Rather the fault lay with SBC's failure to restrain its market makers from taking advantage of their information, the SFA seems to believe. But just imagine what would have happened if SBC had attempted to restrain its market makers. They would then have known without a shadow of a doubt that something was afoot. They would not themselves have been able to do anything with this knowledge, but it is in the nature of the City that all their best mates would have made very good use of it indeed. Thus would a situation where market makers were able to guess at the possibility of a bid be turned into one of undiluted insider dealing. Which is worse?

Since all this happened more than three years ago, the Securities and Investments Board has moved to outlaw undisclosed contracts for differences in bid situations. So the episode shouldn't arise again in any case. Clever investment bankers will always remain a step or two in front of the regulators, however. The rewards of innovation are just too great to allow a roasting from regulators and a pounds 300,000 fine to get in the way. If there's a legal way of making money, investment bankers will always find it.

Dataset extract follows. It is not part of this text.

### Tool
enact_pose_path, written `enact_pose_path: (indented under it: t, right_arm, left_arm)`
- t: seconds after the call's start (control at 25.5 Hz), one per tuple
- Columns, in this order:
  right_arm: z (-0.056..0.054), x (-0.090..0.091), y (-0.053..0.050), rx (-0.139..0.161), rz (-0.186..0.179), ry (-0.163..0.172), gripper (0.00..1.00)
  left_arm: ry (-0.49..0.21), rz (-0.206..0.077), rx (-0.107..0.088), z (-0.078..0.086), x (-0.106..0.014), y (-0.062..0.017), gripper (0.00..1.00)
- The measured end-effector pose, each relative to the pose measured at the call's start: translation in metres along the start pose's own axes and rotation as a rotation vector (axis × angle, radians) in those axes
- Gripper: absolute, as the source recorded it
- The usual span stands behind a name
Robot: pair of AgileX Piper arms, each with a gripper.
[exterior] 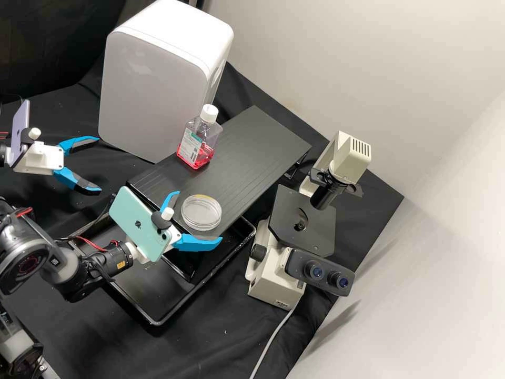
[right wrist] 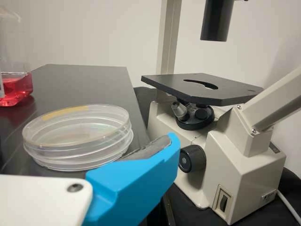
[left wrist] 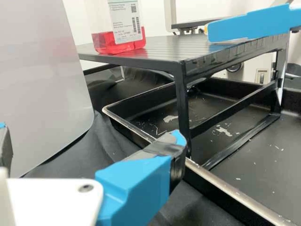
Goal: Place the lid on the petri dish
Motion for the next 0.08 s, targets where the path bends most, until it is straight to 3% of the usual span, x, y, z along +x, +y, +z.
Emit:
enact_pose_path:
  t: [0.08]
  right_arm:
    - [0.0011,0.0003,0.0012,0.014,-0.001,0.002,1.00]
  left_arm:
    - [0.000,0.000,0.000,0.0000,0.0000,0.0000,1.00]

Teetering on the brink of a soft landing

For an overall impression of the state of the economy at the moment, the Grand Old Duke of York is probably your man. Consumers are up, industry is down, and the economy as a whole appears to be teetering on the brink of a soft landing, half way between boom and bust.

Perhaps it is because this sort of benign outlook is so unusual in British experience that City experts are busily separating into the marching up and marching down camps. Yesterday the gloomier were talking about a recession, the R-word only slightly qualified in their remarks by saying that it applied to manufacturing industry only.

The boomsters, on the other hand, saw the weaker monetary figures as welcome evidence that the four recent interest rate increases are tempering the frenetic pace of consumer spending. But it was not enough to let the Bank of England off the hook, they argued.

In the midst of these contradictions, some things are clear. The strong pound is pretty conclusively doing serious damage to manufacturers' order books. It can only be a matter of time before the official trade figures show the impact on actual export volumes. Meanwhile, consumers are equally obviously spending cheerfully as a result of rising incomes, cheaper imports, and the free share windfalls.

How big each of these opposing effects will be is another matter. The economics profession, for what it is worth, is more or less unanimous in predicting that growth will be slower in 1998 than this year. They disagree only about how much slower. A handful think the export downturn will be enough to trigger an economy-wide recession.

But one thing the recessionary tendency forgets is that the point of having an independent central bank to blame for raising interest rates early and often is that it will prevent the boom from reaching proportions that make a big bust inevitable. Having marched rates up far enough to stop consumer demand overheating, the Bank of England will be able to march them straight back down again.